Dissociative recombination of HCl+, H2Cl+, DCl+, and D2Cl+ in a flowing afterglow.

Abstract

Dissociative recombination of electrons with HCl+, H2Cl+, DCl+, and D2Cl+ has been measured under thermal conditions at 300, 400, and 500 K using a flowing afterglow-Langmuir probe apparatus. Measurements for HCl+ and DCl+ employed the variable electron and neutral density attachment mass spectrometry (VENDAMS) method, while those for H2Cl+ and D2Cl+ employed both VENDAMS and the more traditional technique of monitoring electron density as a function of reaction time. At 300 K, HCl+ and H2Cl+ recombine with kDR = 7.7±2.14.5 × 10-8 cm3 s-1 and 2.6 ± 0.8 × 10-7 cm3 s-1, respectively, whereas D2Cl+ is roughly half as fast as H2Cl+ with kDR = 1.1 ± 0.3 × 10-7 cm3 s-1 (2σ confidence intervals).

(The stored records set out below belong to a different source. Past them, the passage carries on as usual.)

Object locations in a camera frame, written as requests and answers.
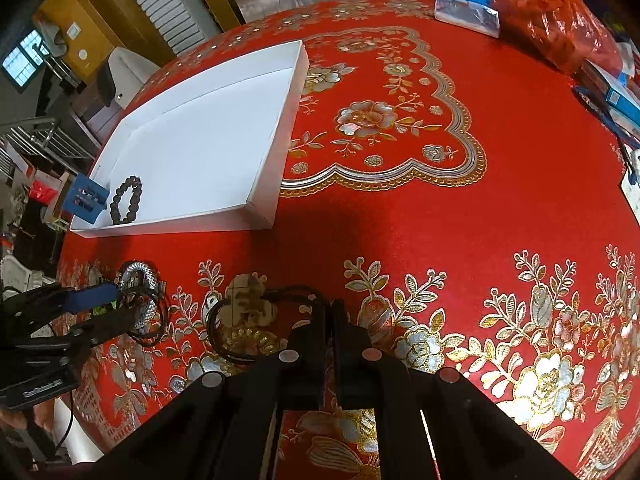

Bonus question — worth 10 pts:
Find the blue cardboard box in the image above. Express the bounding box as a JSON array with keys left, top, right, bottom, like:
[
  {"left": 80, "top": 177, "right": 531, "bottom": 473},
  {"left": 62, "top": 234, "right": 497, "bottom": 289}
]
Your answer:
[{"left": 582, "top": 60, "right": 640, "bottom": 126}]

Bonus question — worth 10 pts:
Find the thin black hair tie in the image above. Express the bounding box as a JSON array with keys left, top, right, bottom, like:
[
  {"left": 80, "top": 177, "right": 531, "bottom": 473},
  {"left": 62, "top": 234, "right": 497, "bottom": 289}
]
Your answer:
[{"left": 131, "top": 285, "right": 169, "bottom": 347}]

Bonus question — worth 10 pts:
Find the silver rhinestone bracelet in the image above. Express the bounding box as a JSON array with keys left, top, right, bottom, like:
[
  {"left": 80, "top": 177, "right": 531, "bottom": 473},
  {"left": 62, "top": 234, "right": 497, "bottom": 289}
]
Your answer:
[{"left": 117, "top": 260, "right": 161, "bottom": 336}]

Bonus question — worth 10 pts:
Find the dark wooden bead bracelet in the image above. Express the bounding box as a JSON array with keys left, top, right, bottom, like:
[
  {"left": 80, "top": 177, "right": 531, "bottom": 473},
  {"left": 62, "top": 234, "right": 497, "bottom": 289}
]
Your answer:
[{"left": 108, "top": 175, "right": 144, "bottom": 223}]

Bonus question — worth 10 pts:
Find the blue white tissue pack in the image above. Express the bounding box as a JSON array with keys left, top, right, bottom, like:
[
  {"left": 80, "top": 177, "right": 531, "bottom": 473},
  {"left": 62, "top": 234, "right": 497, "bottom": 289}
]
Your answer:
[{"left": 434, "top": 0, "right": 501, "bottom": 38}]

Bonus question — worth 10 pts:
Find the white cabinet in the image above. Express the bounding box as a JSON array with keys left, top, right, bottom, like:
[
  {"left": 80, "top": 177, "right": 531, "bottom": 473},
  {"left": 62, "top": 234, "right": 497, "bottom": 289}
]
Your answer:
[{"left": 96, "top": 46, "right": 162, "bottom": 109}]

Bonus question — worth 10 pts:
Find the black hair tie beige charm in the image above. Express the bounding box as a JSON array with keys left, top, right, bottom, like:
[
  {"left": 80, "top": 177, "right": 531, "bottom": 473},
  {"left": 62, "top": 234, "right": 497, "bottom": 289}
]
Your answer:
[{"left": 206, "top": 274, "right": 328, "bottom": 363}]

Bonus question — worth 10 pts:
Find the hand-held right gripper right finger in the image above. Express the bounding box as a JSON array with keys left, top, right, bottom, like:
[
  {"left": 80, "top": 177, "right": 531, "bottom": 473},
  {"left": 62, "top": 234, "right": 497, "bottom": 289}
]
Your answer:
[{"left": 331, "top": 299, "right": 581, "bottom": 480}]

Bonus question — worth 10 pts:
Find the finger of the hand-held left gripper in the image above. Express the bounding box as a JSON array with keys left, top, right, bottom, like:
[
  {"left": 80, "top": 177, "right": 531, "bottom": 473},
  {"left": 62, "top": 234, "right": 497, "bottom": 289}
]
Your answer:
[
  {"left": 15, "top": 306, "right": 145, "bottom": 357},
  {"left": 0, "top": 282, "right": 120, "bottom": 333}
]

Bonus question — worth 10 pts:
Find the blue hair claw clip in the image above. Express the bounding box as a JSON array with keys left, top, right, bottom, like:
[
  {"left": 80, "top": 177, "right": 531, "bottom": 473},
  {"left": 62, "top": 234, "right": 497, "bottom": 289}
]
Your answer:
[{"left": 62, "top": 172, "right": 110, "bottom": 223}]

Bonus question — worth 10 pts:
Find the window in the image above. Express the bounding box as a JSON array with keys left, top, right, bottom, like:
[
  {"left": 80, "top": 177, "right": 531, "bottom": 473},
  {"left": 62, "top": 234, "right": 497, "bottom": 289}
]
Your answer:
[{"left": 2, "top": 29, "right": 51, "bottom": 94}]

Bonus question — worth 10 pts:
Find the small red bag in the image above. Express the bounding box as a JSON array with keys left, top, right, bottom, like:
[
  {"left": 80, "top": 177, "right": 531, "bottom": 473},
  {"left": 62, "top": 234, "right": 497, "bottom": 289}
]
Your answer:
[{"left": 27, "top": 180, "right": 62, "bottom": 207}]

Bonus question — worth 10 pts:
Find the white louvered panel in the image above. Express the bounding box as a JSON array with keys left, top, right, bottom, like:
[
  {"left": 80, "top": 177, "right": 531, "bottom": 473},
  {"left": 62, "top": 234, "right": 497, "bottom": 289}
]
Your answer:
[{"left": 107, "top": 0, "right": 221, "bottom": 56}]

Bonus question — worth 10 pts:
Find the red plastic bag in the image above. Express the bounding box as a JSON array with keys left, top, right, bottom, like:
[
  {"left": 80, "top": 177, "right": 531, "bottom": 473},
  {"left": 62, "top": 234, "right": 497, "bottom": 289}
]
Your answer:
[{"left": 492, "top": 0, "right": 623, "bottom": 75}]

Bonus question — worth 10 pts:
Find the red floral tablecloth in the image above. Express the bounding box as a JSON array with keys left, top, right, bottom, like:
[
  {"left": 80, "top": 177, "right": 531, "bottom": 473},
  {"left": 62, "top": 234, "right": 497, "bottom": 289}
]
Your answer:
[{"left": 55, "top": 0, "right": 640, "bottom": 480}]

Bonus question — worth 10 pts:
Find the white cardboard tray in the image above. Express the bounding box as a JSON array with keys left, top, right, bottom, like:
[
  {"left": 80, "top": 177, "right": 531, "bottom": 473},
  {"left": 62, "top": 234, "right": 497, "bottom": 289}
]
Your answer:
[{"left": 69, "top": 40, "right": 310, "bottom": 239}]

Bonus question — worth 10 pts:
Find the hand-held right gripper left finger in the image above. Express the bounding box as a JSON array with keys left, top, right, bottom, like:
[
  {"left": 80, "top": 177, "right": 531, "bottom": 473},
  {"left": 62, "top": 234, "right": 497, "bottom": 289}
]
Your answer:
[{"left": 90, "top": 300, "right": 331, "bottom": 480}]

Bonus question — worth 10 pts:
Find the metal railing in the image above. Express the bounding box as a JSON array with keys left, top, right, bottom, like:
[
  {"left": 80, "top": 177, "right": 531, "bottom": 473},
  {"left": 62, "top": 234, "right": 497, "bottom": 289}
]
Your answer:
[{"left": 0, "top": 116, "right": 97, "bottom": 172}]

DCl+ recombines with a rate coefficient below the approximate detection limit of the method (≲5 × 10-8 cm3 s-1) at all temperatures. Relatively slow dissociative recombination rates have been speculated to be responsible for the large HCl+ and H2Cl+ abundances in interstellar clouds compared to current astrochemical models, but our results imply that the discrepancy must originate elsewhere.